I am looking for a possibility to "invert" a shapefile. What I want to do is to convert a shapefile with the continents and islands into a shapefile that has water polygons. The existing ocean shapefile from Natural Earth is too inaccurate.

As an active OSM contributor, I thought using the existing shapefiles from OSM would be fine for me. These are much more accurate but very buggy from a GIS perspective. However, mapserver can deal with it so I thought these should be fine. These shapefiles, some of them you can find here http://metro.teczno.com/#coastline are very large.

I have created a shapefile with one polygon with world bounds (-180 to 180, -90 to 90). Then I have tried to clip out the areas from my world bounds shapefile where land areas are in the other shapefile. I tried it with QGIS, vector tools -> difference function. After 12 hours with 100% CPU usage, I stopped it. It always displayed a progress of 100%. RAM was not an issue.

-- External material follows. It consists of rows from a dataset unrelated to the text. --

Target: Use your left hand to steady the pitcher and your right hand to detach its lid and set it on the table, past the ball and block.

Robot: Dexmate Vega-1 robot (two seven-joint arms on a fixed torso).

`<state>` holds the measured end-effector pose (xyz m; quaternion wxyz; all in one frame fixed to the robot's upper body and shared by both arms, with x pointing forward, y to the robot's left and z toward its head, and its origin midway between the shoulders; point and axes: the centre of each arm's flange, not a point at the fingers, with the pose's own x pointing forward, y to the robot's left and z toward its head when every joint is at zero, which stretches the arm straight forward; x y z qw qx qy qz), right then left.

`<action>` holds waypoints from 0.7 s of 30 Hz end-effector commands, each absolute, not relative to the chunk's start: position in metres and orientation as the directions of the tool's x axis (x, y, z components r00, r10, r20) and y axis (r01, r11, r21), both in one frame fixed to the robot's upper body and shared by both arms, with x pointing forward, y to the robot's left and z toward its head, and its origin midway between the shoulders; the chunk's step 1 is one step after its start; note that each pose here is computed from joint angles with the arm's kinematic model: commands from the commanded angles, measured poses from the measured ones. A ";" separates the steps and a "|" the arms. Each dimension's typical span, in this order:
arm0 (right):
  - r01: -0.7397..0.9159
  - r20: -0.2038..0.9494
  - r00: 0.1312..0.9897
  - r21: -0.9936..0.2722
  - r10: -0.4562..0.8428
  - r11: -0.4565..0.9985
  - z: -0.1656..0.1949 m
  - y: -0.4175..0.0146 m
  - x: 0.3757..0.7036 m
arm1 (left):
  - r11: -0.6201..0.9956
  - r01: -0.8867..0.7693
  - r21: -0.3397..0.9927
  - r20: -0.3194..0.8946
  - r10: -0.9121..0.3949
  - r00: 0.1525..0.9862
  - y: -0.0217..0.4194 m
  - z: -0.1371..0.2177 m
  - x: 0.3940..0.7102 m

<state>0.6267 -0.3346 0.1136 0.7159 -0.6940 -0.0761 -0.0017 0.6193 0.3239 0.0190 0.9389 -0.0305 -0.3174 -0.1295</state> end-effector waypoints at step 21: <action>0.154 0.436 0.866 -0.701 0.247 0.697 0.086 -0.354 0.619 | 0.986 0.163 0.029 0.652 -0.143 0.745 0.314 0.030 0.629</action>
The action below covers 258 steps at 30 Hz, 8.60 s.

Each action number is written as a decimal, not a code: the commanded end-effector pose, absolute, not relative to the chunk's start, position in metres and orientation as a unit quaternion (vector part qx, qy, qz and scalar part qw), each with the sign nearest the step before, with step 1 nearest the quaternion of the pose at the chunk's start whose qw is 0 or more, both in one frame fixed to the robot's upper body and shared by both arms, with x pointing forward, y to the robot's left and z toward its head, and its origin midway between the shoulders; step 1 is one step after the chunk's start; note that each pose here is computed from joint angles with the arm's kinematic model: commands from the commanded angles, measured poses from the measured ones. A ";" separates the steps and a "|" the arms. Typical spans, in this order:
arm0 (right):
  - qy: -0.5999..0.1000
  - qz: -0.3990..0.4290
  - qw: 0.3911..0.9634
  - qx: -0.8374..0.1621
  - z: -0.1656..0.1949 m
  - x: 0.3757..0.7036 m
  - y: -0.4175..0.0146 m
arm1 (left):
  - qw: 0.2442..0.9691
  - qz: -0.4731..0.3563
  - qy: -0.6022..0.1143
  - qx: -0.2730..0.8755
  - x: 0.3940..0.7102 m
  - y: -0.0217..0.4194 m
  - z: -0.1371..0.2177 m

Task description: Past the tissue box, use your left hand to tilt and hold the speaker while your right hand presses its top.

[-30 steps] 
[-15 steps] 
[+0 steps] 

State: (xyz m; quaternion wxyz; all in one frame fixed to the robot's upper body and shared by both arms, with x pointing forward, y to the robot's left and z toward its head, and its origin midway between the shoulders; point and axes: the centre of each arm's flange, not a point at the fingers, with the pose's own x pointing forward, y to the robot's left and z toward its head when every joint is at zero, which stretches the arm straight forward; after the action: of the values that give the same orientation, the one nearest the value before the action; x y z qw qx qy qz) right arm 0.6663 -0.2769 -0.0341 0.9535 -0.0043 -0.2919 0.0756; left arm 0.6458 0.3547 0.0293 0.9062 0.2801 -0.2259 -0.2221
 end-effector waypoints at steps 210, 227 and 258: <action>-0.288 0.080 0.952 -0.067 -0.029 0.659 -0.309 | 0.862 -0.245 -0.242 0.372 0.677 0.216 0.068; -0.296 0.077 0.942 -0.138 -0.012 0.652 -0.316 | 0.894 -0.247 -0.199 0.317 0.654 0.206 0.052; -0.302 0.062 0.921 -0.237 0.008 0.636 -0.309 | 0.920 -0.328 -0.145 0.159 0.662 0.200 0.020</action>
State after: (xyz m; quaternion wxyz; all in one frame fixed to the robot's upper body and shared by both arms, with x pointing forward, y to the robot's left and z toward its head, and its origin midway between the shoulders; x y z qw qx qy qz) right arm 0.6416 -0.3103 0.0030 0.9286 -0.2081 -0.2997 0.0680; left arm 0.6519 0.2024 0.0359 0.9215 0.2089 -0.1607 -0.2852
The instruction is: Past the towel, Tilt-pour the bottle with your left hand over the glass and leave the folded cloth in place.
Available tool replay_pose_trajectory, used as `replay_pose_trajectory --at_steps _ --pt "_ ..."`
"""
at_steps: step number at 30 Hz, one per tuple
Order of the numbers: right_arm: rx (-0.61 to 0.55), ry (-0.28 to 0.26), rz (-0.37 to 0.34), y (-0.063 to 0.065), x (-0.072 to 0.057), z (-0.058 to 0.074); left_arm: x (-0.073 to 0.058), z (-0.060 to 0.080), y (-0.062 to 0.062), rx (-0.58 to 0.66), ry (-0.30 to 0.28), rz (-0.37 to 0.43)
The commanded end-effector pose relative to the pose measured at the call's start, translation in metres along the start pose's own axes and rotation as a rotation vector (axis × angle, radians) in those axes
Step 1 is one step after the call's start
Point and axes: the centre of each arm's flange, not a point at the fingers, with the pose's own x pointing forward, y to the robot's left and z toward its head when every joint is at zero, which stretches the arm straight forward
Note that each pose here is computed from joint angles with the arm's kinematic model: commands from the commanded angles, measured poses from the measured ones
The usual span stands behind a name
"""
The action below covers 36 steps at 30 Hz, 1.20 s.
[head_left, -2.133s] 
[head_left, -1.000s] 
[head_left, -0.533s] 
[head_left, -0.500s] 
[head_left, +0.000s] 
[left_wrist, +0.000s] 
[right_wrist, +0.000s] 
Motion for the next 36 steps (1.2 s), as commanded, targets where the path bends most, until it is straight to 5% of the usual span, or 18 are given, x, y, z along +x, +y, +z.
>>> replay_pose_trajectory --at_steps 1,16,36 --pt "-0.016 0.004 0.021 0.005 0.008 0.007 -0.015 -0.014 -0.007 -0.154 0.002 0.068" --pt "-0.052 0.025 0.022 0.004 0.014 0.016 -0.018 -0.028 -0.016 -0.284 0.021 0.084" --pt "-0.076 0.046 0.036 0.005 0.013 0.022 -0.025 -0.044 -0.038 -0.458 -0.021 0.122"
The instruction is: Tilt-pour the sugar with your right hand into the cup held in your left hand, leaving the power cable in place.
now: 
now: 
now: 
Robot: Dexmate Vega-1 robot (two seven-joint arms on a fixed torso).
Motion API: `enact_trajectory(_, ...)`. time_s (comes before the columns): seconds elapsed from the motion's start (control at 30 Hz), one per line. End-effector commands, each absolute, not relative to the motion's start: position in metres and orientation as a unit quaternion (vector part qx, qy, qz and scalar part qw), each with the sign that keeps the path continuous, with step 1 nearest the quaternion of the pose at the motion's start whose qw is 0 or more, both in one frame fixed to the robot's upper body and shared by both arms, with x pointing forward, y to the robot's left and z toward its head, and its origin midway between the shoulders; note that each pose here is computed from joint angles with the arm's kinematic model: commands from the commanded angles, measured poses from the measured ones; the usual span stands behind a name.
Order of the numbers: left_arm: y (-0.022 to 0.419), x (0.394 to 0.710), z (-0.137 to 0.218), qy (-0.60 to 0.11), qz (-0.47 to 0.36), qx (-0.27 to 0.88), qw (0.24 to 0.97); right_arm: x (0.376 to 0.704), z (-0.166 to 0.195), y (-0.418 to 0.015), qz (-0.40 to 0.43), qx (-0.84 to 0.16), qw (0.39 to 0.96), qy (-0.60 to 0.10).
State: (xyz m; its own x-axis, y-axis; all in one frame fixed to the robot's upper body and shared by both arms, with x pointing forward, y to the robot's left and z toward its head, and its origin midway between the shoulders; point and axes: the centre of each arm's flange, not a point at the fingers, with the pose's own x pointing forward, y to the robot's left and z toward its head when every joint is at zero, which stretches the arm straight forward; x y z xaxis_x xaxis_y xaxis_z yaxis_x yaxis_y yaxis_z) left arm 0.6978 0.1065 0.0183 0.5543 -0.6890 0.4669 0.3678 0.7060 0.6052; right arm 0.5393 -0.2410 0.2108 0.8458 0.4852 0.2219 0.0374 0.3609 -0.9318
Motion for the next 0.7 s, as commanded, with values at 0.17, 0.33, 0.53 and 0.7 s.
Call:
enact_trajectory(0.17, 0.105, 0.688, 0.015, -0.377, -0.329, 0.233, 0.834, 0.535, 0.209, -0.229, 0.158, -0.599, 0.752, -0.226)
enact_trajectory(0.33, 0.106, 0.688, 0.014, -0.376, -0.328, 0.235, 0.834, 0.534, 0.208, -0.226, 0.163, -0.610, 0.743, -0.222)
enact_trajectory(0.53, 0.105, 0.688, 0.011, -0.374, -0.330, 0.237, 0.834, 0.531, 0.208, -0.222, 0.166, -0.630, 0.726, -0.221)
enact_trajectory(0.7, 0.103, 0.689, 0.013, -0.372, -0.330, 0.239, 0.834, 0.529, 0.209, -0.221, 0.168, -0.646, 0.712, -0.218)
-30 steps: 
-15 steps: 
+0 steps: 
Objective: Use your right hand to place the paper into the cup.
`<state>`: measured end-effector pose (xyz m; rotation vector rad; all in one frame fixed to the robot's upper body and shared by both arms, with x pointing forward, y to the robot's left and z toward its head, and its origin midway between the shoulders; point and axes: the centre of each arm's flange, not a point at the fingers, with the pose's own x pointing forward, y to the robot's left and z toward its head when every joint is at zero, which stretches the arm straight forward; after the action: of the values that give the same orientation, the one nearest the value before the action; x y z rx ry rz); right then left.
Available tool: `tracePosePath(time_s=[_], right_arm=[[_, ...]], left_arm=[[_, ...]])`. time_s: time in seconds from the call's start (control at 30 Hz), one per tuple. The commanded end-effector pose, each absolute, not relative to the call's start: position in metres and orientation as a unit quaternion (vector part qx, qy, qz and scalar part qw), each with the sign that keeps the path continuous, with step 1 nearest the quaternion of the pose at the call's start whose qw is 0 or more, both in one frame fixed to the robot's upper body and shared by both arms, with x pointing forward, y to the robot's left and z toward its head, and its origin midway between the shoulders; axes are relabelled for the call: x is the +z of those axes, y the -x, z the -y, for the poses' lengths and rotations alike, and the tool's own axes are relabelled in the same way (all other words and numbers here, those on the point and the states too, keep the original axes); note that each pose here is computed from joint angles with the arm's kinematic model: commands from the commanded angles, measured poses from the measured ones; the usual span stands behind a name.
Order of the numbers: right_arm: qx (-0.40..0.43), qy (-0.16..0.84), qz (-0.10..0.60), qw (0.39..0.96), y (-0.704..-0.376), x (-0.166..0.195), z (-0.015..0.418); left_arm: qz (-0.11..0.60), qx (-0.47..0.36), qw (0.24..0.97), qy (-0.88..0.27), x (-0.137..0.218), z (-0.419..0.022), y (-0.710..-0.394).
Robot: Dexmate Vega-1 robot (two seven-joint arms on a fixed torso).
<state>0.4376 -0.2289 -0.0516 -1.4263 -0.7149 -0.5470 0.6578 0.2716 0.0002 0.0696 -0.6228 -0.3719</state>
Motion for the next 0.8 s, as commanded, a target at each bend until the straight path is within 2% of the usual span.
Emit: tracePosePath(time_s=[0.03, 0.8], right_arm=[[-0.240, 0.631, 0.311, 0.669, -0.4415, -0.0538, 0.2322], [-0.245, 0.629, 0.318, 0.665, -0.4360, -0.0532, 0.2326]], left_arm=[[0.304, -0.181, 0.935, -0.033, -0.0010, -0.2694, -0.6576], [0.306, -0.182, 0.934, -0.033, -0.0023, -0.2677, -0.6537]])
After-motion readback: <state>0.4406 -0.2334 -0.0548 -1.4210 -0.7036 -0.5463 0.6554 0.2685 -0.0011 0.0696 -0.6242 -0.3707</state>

I am looking for another possibility to clip out the land areas from a "world polygon", preferably Linux command line.

  • 2
    In ArcGIS the operation you are describing is known as an Erase. It sounds like you are seeking an open source solution so maybe searching on that term will turn something up. MapWindow looks like it has an Erase tool but discussion here suggests it too may have limitations: mapwindow.org/phorum/read.php?4,20317
    – PolyGeo
    Commented Mar 18, 2012 at 9:13
  • 2
    You will want to split up your shapefile "polygon with world bounds (-180 to 180, -90 to 90)" into smaller chunks. Then you can clip out the areas. You are experiencing two probable issues, one is that you're processing data on both the northern hemisphere and the southern hemisphere at the same time. Two, potential issues with the -180/180 bounds. Try splitting up your world bounds into 4 smaller chunks such as: Top left, Top right, Bottom left, Bottom right, of the world. Commented Jul 24, 2012 at 16:33
  • I assume, when you created your world polygon that you projected it into the same system as the land data?
    – djq
    Commented Oct 12, 2012 at 17:54

5 Answers 5


Rasters to the rescue! You can do this operation by converting your shapefile to a raster, doing the 'invert' operation and convert it back to vector

  • Raster -> Convert -> Rasterize. Output layer raster1
  • Open field calculator, enter expression raster1@1 = 0
  • Raster -> Convert -> Polygonize, Output layer ocean_polygons
  • Open Attribute table, search for DN = 0, toggle editing, delete selected features and save. What you will be left with will be polygons for the ocean areas.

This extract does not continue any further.